**EXERCISE REQUIREMENTS**
Please retype the listing below exactly as it stands, skipping any pictures.

■ ■ ■ ■ ■

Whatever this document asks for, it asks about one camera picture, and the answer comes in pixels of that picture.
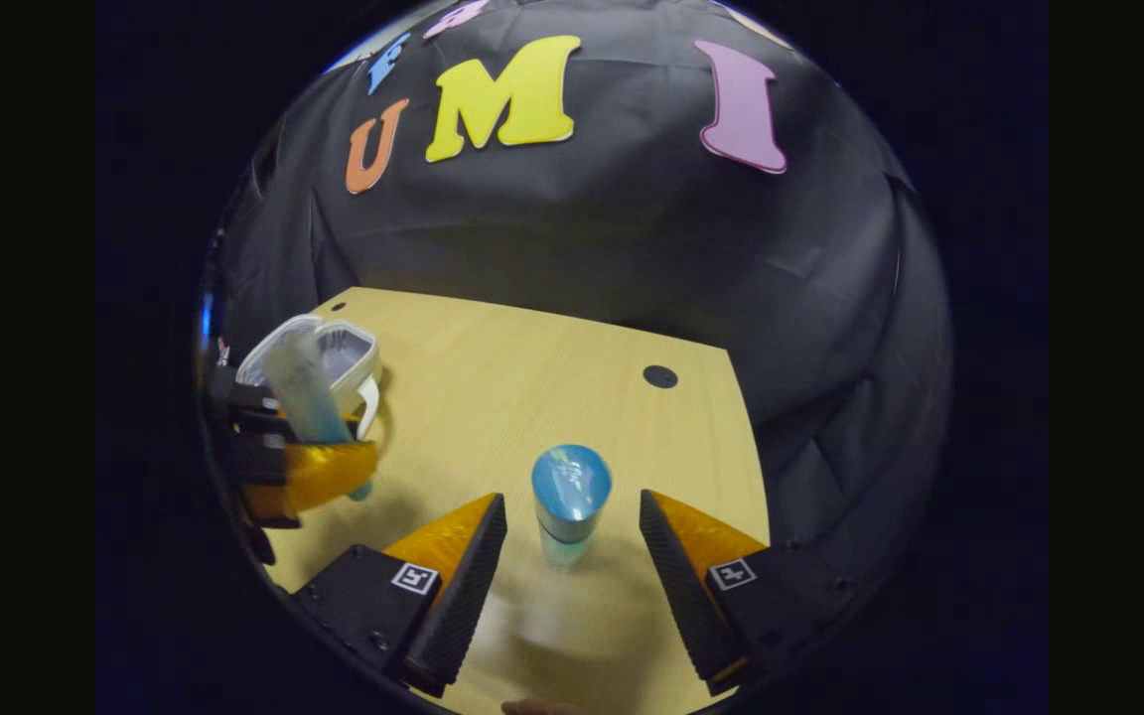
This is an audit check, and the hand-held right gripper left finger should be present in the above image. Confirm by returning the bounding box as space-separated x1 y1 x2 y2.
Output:
292 492 509 699

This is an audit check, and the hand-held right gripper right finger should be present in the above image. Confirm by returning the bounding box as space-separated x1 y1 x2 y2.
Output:
639 489 866 696

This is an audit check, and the white blue cream tube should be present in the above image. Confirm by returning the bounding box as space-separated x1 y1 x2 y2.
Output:
264 338 374 502

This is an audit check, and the small white suitcase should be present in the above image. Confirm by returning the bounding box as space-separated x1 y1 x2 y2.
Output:
234 314 384 443

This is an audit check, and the blue lotion bottle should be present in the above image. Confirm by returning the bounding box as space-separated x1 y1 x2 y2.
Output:
531 444 614 569

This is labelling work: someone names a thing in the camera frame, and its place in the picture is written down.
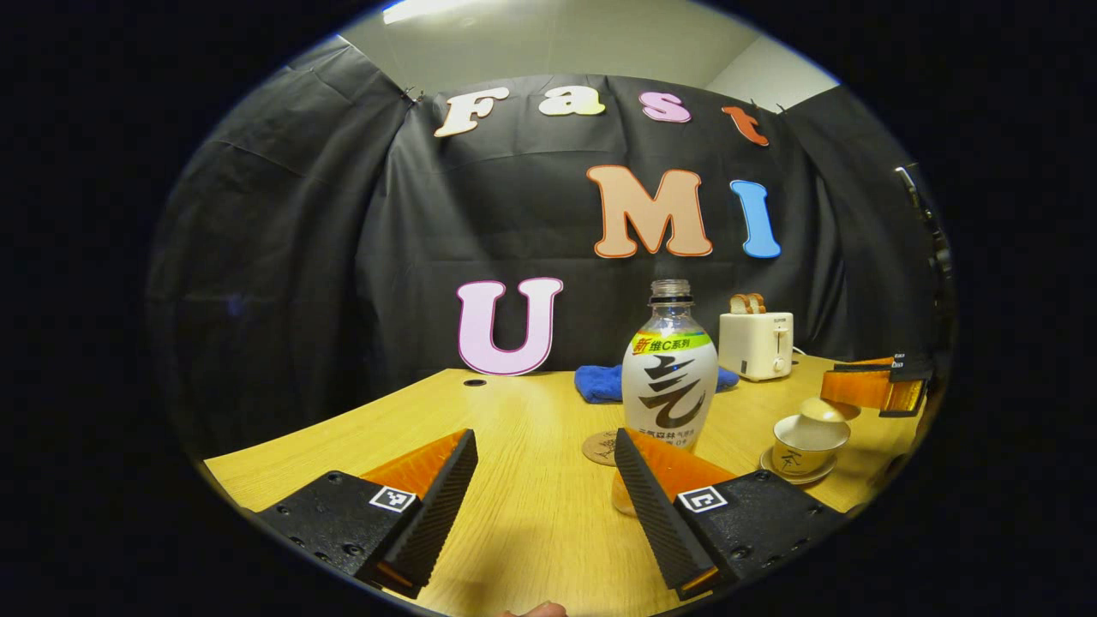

■ ■ ■ ■ ■

**TASK RESPONSE**
Whatever this document asks for, it asks about one camera picture, and the answer comes in pixels of that picture.
This is an audit check, and the hand-held right gripper left finger should be present in the above image. Confirm by returning the bounding box as space-separated x1 y1 x2 y2.
Output:
292 492 509 699

This is an audit check, and the hand-held right gripper right finger should be present in the above image. Confirm by returning the bounding box as space-separated x1 y1 x2 y2.
Output:
639 489 866 696

This is an audit check, and the white blue cream tube should be present in the above image. Confirm by returning the bounding box as space-separated x1 y1 x2 y2.
Output:
264 338 374 502

This is an audit check, and the small white suitcase should be present in the above image. Confirm by returning the bounding box as space-separated x1 y1 x2 y2.
Output:
234 314 384 443

This is an audit check, and the blue lotion bottle should be present in the above image. Confirm by returning the bounding box as space-separated x1 y1 x2 y2.
Output:
531 444 614 569

This is labelling work: someone names a thing in the camera frame, and its place in the picture is written down.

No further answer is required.